Exercise
In the entries below, find the lines that contain the word "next" and copy them.
════════════════════
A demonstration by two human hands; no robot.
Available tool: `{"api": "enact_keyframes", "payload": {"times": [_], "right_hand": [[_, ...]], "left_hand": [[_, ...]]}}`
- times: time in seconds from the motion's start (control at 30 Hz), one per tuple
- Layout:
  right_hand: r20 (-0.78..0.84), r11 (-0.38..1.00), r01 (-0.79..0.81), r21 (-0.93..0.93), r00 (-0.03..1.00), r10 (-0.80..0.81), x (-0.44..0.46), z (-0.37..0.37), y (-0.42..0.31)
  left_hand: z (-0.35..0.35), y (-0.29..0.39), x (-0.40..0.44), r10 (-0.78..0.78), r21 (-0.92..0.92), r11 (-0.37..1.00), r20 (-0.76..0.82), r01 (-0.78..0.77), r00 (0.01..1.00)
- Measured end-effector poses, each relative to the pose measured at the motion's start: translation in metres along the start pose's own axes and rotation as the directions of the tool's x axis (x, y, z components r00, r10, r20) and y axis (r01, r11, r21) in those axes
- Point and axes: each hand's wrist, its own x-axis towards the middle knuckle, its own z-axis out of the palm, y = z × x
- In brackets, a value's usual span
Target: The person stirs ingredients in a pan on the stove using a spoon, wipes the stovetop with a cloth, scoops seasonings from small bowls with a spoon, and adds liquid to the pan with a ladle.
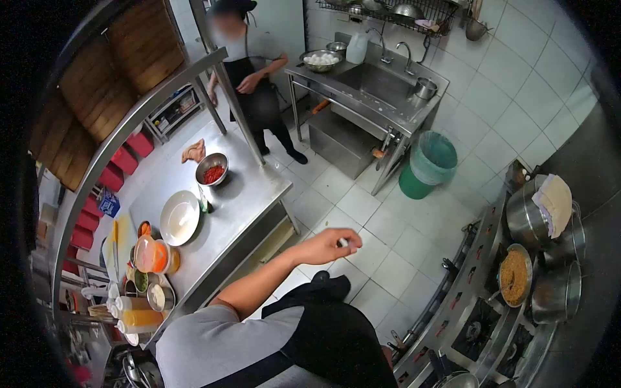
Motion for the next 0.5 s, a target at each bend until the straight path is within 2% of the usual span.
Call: {"api": "enact_keyframes", "payload": {"times": [0.03,0.1,0.13,0.17,0.2,0.23,0.27,0.3,0.33,0.37,0.4,0.43,0.5], "right_hand": [[0.007,0.999,0.036,-0.029,0.999,-0.036,-0.002,-0.001,0.004],[0.009,0.983,0.14,-0.12,0.99,-0.14,-0.007,-0.001,0.017],[0.017,0.938,0.262,-0.228,0.964,-0.265,-0.01,0.001,0.027],[0.028,0.852,0.381,-0.359,0.917,-0.398,-0.011,0.004,0.036],[0.03,0.758,0.459,-0.464,0.863,-0.504,-0.009,0.003,0.039],[0.024,0.728,0.47,-0.499,0.848,-0.53,-0.009,0.003,0.037],[0.005,0.738,0.461,-0.494,0.85,-0.527,-0.01,0.006,0.039],[-0.003,0.814,0.286,-0.506,0.943,-0.333,0.006,0.017,0.045],[-0.042,0.976,0.197,-0.09,0.979,-0.201,0.002,0.013,0.037],[-0.079,0.933,0.089,0.35,0.995,-0.065,-0.002,0.008,0.028],[-0.032,0.695,-0.102,0.712,0.984,0.177,-0.014,-0.002,0.002],[0.004,0.627,-0.182,0.757,0.962,0.275,-0.024,-0.011,-0.019],[0.004,0.569,-0.225,0.791,0.932,0.362,-0.04,-0.02,-0.047]], "left_hand": [[-0.004,0.037,-0.002,0.1,-0.108,0.989,-0.056,-0.105,0.993],[-0.015,0.117,-0.02,0.349,-0.031,0.934,-0.138,-0.357,0.927],[-0.021,0.155,-0.03,0.521,0.113,0.853,-0.139,-0.509,0.842],[-0.02,0.183,-0.044,0.607,0.182,0.793,-0.151,-0.582,0.78],[-0.026,0.202,-0.051,0.766,0.273,0.623,-0.022,-0.733,0.643],[-0.025,0.227,-0.055,0.843,0.34,0.479,0.078,-0.809,0.532],[-0.016,0.254,-0.064,0.8,0.412,0.519,0.075,-0.749,0.595],[-0.006,0.281,-0.074,0.753,0.482,0.549,0.071,-0.683,0.655],[-0.001,0.297,-0.077,0.708,0.559,0.538,0.105,-0.63,0.698],[0.004,0.304,-0.078,0.67,0.619,0.513,0.145,-0.595,0.728],[0.008,0.309,-0.08,0.634,0.667,0.484,0.179,-0.567,0.752],[0.012,0.312,-0.079,0.602,0.707,0.454,0.206,-0.543,0.771],[0.021,0.317,-0.075,0.54,0.755,0.417,0.242,-0.505,0.806]]}}
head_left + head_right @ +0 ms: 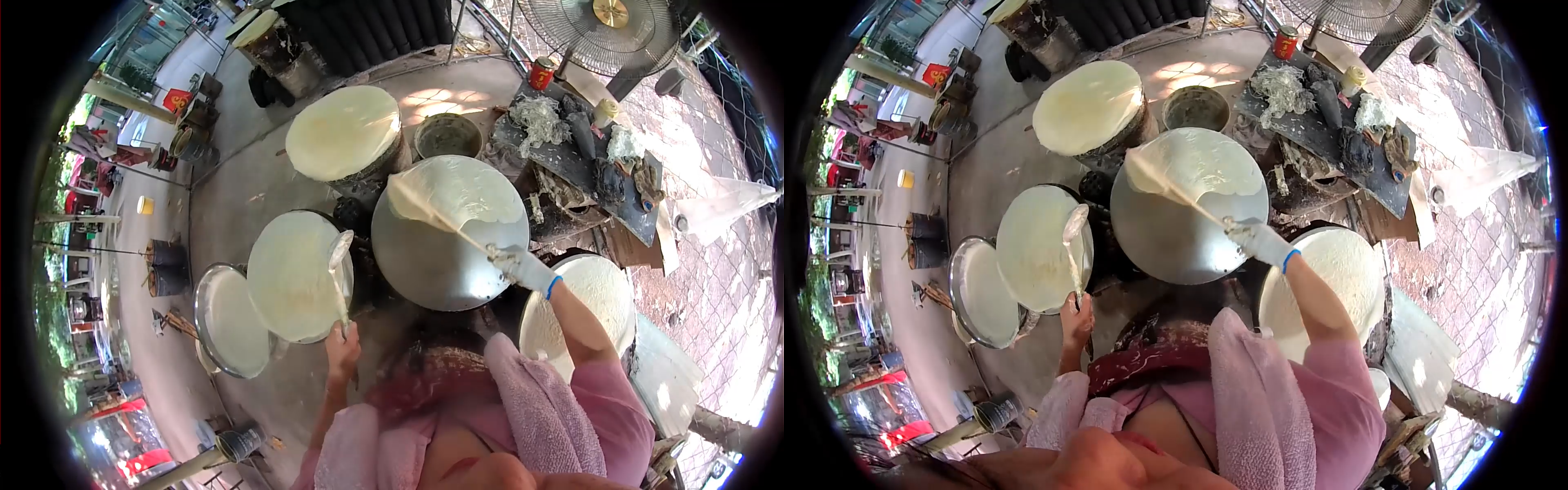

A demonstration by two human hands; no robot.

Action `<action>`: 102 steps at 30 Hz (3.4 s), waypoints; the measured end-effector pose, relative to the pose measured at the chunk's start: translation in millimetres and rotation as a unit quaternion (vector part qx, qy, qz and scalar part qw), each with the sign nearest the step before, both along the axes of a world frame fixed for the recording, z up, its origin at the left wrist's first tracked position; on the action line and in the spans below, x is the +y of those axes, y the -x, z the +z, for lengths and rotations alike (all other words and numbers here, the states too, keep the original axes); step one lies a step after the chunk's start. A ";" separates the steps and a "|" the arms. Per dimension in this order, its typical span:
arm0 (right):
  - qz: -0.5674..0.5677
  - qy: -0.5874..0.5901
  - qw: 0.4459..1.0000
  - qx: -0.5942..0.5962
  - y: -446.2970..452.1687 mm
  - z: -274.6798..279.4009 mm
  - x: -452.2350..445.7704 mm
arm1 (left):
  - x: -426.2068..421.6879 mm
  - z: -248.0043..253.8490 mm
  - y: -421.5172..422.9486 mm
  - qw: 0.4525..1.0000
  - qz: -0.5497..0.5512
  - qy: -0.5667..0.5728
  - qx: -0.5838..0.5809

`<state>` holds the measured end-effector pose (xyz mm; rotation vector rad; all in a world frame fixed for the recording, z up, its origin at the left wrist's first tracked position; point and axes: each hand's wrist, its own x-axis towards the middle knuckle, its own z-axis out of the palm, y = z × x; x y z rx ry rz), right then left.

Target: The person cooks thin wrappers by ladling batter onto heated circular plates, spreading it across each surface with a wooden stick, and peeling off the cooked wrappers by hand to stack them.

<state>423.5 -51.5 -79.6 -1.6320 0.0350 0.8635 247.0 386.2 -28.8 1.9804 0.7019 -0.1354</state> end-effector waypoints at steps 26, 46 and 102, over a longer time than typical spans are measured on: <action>0.126 0.123 0.980 0.096 -29.6 62.3 -45.1 | 11.1 -16.1 -104.2 0.956 -0.165 -0.228 -0.078; -0.247 -0.281 0.887 0.271 181.3 13.0 23.8 | -10.2 3.1 -10.3 0.905 -0.422 -0.036 0.031; -0.243 0.535 0.779 -0.220 84.7 -30.8 52.3 | -14.2 69.9 41.8 0.969 -0.080 0.231 0.038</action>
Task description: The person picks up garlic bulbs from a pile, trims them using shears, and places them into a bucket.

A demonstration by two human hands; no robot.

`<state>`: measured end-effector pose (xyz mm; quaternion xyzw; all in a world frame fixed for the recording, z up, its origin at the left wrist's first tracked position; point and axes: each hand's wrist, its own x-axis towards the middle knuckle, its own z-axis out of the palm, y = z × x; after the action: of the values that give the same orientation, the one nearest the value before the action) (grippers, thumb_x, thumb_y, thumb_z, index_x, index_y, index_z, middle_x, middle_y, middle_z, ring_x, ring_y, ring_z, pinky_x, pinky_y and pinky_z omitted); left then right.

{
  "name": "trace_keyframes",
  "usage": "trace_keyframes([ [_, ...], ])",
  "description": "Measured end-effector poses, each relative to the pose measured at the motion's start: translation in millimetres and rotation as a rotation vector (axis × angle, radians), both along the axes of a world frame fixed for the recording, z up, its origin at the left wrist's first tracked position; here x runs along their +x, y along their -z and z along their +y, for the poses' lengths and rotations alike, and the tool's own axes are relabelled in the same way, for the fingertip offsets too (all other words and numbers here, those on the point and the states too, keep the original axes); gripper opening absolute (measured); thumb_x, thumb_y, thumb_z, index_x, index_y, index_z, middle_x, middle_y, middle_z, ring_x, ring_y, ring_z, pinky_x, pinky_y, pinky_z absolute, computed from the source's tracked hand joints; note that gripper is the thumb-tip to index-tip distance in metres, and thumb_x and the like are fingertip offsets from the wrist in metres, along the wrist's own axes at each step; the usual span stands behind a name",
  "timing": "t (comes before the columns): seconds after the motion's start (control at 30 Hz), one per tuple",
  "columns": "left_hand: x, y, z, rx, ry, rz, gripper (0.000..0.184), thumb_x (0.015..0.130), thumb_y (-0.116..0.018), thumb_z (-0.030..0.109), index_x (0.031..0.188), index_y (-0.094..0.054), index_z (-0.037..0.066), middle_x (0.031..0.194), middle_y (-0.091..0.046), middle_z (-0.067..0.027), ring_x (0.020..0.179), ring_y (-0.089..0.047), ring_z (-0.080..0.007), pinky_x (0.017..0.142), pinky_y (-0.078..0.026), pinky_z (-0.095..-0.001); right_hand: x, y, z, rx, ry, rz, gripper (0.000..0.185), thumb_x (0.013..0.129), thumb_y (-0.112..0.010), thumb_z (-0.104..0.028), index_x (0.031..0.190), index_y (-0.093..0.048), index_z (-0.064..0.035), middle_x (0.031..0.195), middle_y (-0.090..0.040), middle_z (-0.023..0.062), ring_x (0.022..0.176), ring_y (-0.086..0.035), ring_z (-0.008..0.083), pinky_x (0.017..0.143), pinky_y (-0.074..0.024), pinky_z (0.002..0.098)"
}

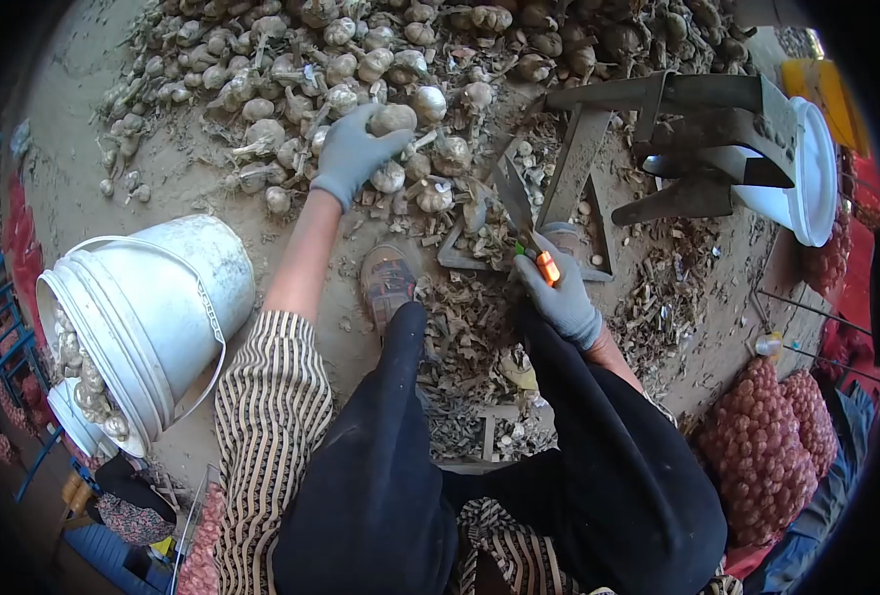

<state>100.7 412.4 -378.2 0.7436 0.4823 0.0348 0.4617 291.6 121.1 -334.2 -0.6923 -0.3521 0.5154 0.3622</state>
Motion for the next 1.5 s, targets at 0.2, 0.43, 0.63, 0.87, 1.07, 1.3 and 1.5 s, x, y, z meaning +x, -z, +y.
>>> trace_keyframes([
  [0.2, -27.3, -30.9, -98.0, -0.916, -0.827, -0.940, 0.045, 0.099, -0.061, 0.039, 0.130, -0.057, 0.006, 0.100, -0.071, -0.0176, 0.077, -0.072, -0.0233, 0.053, -0.060, -0.0294, 1.0, -15.6, 15.6, 0.149, -0.257, -0.455, 0.062, 0.088, -0.069, -0.027, 0.144, -0.049, -0.0101, 0.096, -0.068, 0.0183, 0.090, -0.065, 0.0397, 0.079, -0.0515, 0.0433],
  [0.43, -11.9, -43.9, -158.2, -0.832, -0.741, -0.738, 0.044, 0.102, -0.054, 0.042, 0.121, -0.063, 0.003, 0.098, -0.071, -0.0097, 0.079, -0.071, -0.0186, 0.057, -0.059, -0.0313, 1.3, -28.4, 31.0, 0.160, -0.476, -0.788, 0.073, 0.081, -0.069, -0.028, 0.147, -0.045, -0.0089, 0.095, -0.062, 0.0136, 0.092, -0.063, 0.0335, 0.080, -0.0500, 0.0435],
  [0.63, -16.4, -58.9, -159.7, -0.646, -0.530, -0.705, 0.044, 0.105, -0.050, 0.038, 0.128, -0.058, 0.001, 0.099, -0.071, -0.0118, 0.072, -0.068, -0.0142, 0.057, -0.057, -0.0258, -2.8, -19.1, 23.0, 0.184, -0.403, -0.557, 0.065, 0.086, -0.070, -0.021, 0.146, -0.048, -0.0114, 0.081, -0.065, 0.0154, 0.076, -0.066, 0.0337, 0.068, -0.0507, 0.0415],
  [0.87, -73.8, -123.1, -151.4, -0.497, -0.861, -0.781, 0.042, 0.098, -0.060, 0.032, 0.120, -0.060, -0.003, 0.091, -0.069, -0.0116, 0.064, -0.064, -0.0106, 0.050, -0.048, -0.0220, -8.7, 34.1, 0.5, 0.134, 0.035, -0.188, 0.042, 0.095, -0.067, -0.016, 0.131, -0.058, 0.0043, 0.083, -0.067, 0.0017, 0.072, -0.057, 0.0097, 0.068, -0.0484, 0.0262],
  [1.07, -223.6, -269.0, -137.6, 0.768, -1.099, -0.377, 0.048, 0.089, -0.068, 0.013, 0.130, -0.052, -0.006, 0.116, -0.063, -0.0118, 0.105, -0.060, -0.0183, 0.095, -0.048, -0.0341, 0.2, 58.6, -8.6, 0.014, 0.082, 0.125, 0.045, 0.099, -0.062, -0.012, 0.140, -0.053, 0.0042, 0.082, -0.055, -0.0053, 0.071, -0.045, 0.0041, 0.063, -0.0388, 0.0200],
  [1.3, -287.9, -297.3, -105.4, 1.283, -0.626, 0.455, 0.068, 0.085, -0.075, 0.018, 0.140, -0.044, -0.007, 0.142, -0.047, -0.0247, 0.132, -0.046, -0.0374, 0.111, -0.037, -0.0440, -7.8, 42.0, 0.8, 0.012, 0.057, 0.067, 0.031, 0.099, -0.063, -0.013, 0.125, -0.060, 0.0040, 0.085, -0.059, -0.0032, 0.076, -0.049, 0.0061, 0.066, -0.0420, 0.0237],
  [1.5, -134.4, -169.8, -111.0, 0.924, -0.064, 0.022, 0.037, 0.076, -0.075, 0.004, 0.111, -0.066, 0.004, 0.111, -0.066, -0.0141, 0.101, -0.064, -0.0343, 0.089, -0.052, -0.0419, -8.2, 40.3, 1.4, 0.020, 0.116, 0.041, 0.020, 0.097, -0.065, -0.015, 0.106, -0.063, 0.0034, 0.076, -0.054, -0.0043, 0.070, -0.044, 0.0054, 0.062, -0.0397, 0.0243],
])
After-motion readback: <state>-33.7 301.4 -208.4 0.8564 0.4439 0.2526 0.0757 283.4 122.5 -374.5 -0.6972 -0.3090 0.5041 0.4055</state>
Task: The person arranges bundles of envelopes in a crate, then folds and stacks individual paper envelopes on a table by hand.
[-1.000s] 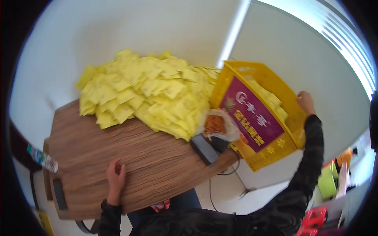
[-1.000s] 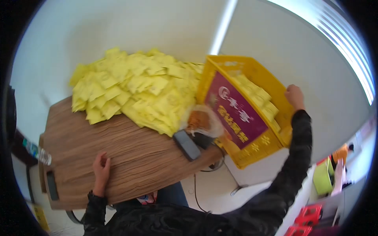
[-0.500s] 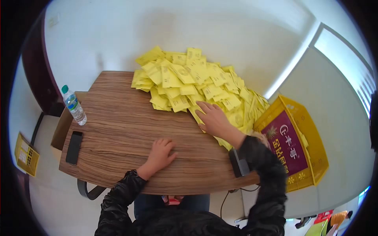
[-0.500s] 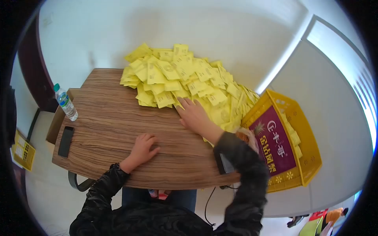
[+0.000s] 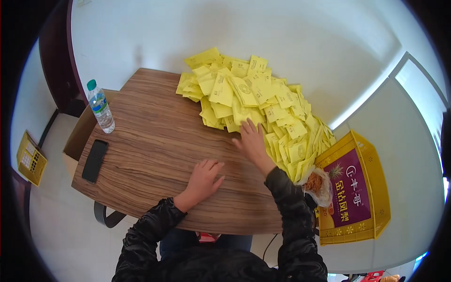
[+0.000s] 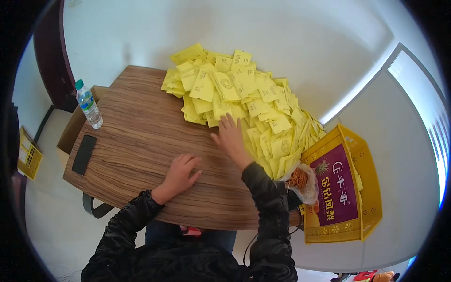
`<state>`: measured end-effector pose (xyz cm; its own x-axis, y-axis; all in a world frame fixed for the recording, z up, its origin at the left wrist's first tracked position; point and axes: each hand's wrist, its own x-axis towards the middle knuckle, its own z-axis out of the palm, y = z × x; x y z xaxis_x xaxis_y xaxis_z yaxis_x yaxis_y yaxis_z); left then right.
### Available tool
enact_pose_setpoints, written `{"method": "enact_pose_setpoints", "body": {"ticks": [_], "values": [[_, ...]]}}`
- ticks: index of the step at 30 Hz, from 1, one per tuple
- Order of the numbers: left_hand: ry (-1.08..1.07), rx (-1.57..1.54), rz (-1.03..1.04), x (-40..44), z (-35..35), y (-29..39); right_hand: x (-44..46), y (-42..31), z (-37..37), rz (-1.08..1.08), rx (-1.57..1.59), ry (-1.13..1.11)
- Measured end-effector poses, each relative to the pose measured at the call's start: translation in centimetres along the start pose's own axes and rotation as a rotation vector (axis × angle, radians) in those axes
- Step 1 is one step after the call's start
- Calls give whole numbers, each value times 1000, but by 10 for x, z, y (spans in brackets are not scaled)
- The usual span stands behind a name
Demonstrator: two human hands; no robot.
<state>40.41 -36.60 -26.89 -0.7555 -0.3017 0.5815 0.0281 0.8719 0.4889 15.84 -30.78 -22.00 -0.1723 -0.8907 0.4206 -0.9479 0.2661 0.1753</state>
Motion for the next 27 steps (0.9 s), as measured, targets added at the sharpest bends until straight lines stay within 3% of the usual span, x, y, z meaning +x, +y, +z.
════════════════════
Solution to this task
Motion for the next 0.5 s, a target at each bend until the straight path is within 2% of the usual span.
Motion for the next 1.5 s, targets at 0.2, 0.43, 0.63, 0.87, 1.07, 1.3 and 1.5 s, x, y, z meaning +x, -z, +y.
Motion for the next 27 steps (0.9 s), as measured, targets added at the sharpest bends until straight lines stay within 3% of the usual span, x, y, z meaning +x, +y, +z.

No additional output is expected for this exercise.